Mafia 3 - Análise
O charme de New Bordeaux merecia melhor gameplay.
Numa era da indústria em que os mundos abertos parecem chegar ao mercado cada vez em maior número, especialmente porque estas experiências continuam altamente populares e repletas de potencial, o fundamental torna-se a apresentação de um elemento que o possa diferenciar. Um elemento que possa ser usado como cartão de visita. A criação de um jogo em mundo aberto exige um equilíbrio muito firme, e enquanto algumas equipas preferem apostar no gameplay e na diversão, outras preferem investir na história ou nos personagens. Com tanta oferta, é apenas uma questão de encontrar algo que vá ao nosso encontro. Especialmente se esse jogo tiver esse precioso elemento diferenciador, que o torna apelativo perante os demais jogos existentes.
Mafia 3 decorre no final da década de 60 em New Bordeaux, uma cidade inspirada em Nova Orleães, nos Estados Unidos da América, e com um protagonista de cor, Lincoln Clay. Logo aqui temos dois elementos peculiares e singulares: uma década passada que nos permite "viajar no tempo" para outras culturas e formas de estar, e todas as temáticas possíveis em torno dos dilemas enfrentados por uma pessoa de cor nessa década. Mafia 3 utiliza estes dois elementos como a sua base, a cidade e o protagonista, que promovem uma história de vingança e poder, numa sociedade em fase de mudança. Clay regressa a casa depois de vários anos a combater na guerra, e quando as pessoas que lhe são mais próximas são mortas pela máfia Italiana, ele inicia a sua missão.
A narrativa de Mafia 3 constrói os seus alicerces com personagens credíveis, situações intensas, e um tom cinematográfico, sempre fiel à imagem que temos da década naquele país. New Bordeaux é o que seria de esperar, uma cidade com diferentes distritos, com grupos rivais em constante confronto, e com uma atmosfera altamente envolvente. Para ser bem sucedido na sua vingança, Lincoln Clay terá de enfraquecer o controlo da máfia Italiana sobre a cidade, recrutando aliados com objectivo comuns, e lutando pelo controlo dos distritos, um atrás do outro.

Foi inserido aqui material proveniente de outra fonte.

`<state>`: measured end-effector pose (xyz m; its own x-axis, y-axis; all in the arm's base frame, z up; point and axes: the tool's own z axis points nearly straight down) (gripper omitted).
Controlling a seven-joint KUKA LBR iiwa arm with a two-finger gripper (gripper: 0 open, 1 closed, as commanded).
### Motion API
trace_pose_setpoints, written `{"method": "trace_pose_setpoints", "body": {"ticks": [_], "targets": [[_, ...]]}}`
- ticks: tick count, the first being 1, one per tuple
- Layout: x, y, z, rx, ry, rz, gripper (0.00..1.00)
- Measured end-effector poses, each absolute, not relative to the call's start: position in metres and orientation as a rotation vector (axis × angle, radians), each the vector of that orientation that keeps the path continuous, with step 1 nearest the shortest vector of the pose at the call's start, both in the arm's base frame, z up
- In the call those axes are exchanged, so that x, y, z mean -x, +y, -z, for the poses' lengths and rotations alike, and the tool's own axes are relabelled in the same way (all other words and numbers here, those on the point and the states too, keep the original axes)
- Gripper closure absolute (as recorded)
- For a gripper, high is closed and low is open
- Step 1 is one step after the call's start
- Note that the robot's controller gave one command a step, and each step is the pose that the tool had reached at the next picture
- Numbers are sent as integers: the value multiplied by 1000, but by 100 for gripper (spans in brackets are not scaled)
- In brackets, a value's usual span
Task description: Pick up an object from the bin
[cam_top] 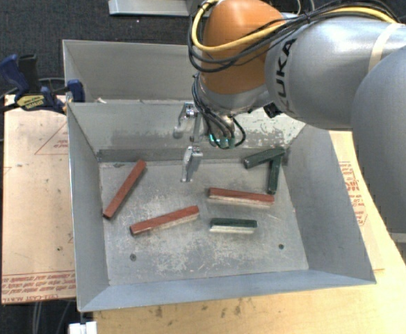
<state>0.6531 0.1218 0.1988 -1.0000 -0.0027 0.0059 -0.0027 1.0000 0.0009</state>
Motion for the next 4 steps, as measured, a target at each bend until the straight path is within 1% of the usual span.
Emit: {"method": "trace_pose_setpoints", "body": {"ticks": [1, 2, 3, 4], "targets": [[-655, 121, -204, -1, -3143, 2, 0], [-649, 164, -152, -202, -3140, 2, 0], [-635, 208, -161, -512, -3103, 4, 0], [-649, 213, -131, -917, -3010, 2, 0]]}}
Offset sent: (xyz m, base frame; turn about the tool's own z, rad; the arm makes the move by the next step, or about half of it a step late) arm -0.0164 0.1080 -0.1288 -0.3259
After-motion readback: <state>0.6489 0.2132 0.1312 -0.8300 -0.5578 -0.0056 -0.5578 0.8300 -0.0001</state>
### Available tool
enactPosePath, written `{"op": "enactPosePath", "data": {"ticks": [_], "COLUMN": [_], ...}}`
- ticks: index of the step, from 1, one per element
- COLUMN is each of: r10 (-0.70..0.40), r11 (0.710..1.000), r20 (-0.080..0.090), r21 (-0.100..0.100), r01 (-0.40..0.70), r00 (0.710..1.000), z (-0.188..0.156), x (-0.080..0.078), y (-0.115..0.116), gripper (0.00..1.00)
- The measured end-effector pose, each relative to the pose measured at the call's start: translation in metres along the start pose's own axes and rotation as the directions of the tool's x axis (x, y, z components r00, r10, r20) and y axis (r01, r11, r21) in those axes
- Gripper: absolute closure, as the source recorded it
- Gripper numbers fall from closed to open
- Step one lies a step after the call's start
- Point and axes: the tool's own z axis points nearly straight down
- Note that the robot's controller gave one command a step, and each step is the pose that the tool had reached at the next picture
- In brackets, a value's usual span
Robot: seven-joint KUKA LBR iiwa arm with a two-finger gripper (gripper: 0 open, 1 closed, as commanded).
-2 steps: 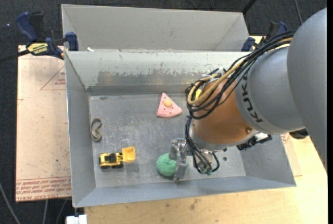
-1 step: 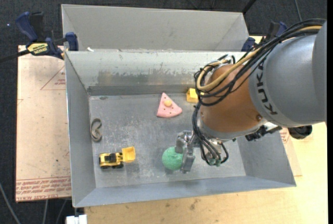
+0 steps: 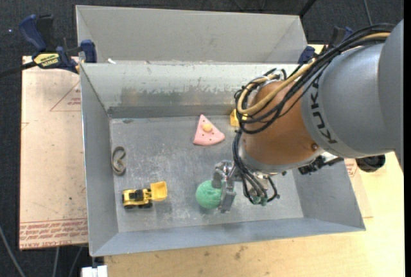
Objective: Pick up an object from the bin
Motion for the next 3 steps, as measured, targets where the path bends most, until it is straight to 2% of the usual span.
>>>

A Hangar 13 conseguiu uma cidade de atmosfera e sons credíveis, com uma história interessante, mas o gameplay precisava de maior variedade.
Para isso, o jogador terá de conhecer uma figura de destaque nesse distrito que também se queira livrar da máfia rival, criando uma aliança com essa personagem e recebendo missões. Antes de conseguir activar a missão final de cada distrito, em que eliminará a figura principal da máfia Italiana nesse local da cidade, Lincoln terá de cumprir primeiro várias missões, que enfraquecem o domínio rival, até que possa finalmente ir ao cabecilha. Seja eliminar os principais homens do chefe, seja destruir equipamento, roubar dinheiro, ou atacar as principais fontes de rendimento, Lincoln terá primeiro de os deixar a suar, a temer a sua chegada, para depois acabar de vez com eles. Assim que conseguir deixar o líder do distrito a tremer, Lincoln voltará a um local que já havia atacado, para uma missão final.
Esta é a estrutura de Mafia 3: executar diversas missões que afectam os rendimentos da máfia Italiana no distrito (existe um valor em dólares para deixar no zero, que varia por distrito) até chegarmos à missão final, que na maioria dos casos implica regressar a um local onde já completámos uma missão. Lincoln poderá explorar os padrões dos inimigos e atacar pela calada, o que se torna valioso se quiserem aumentar as probabilidades de sobreviver, mas na grande maioria dos casos entrarão numa troca de tiros. Eliminando os vários mafiosos em cada local, convém ter em conta que o número de variantes é muito reduzido e ficarão com a sensação que estão sempre a matar irmãos gémeos, Lincoln conseguirá eventualmente chegar ao objectivo.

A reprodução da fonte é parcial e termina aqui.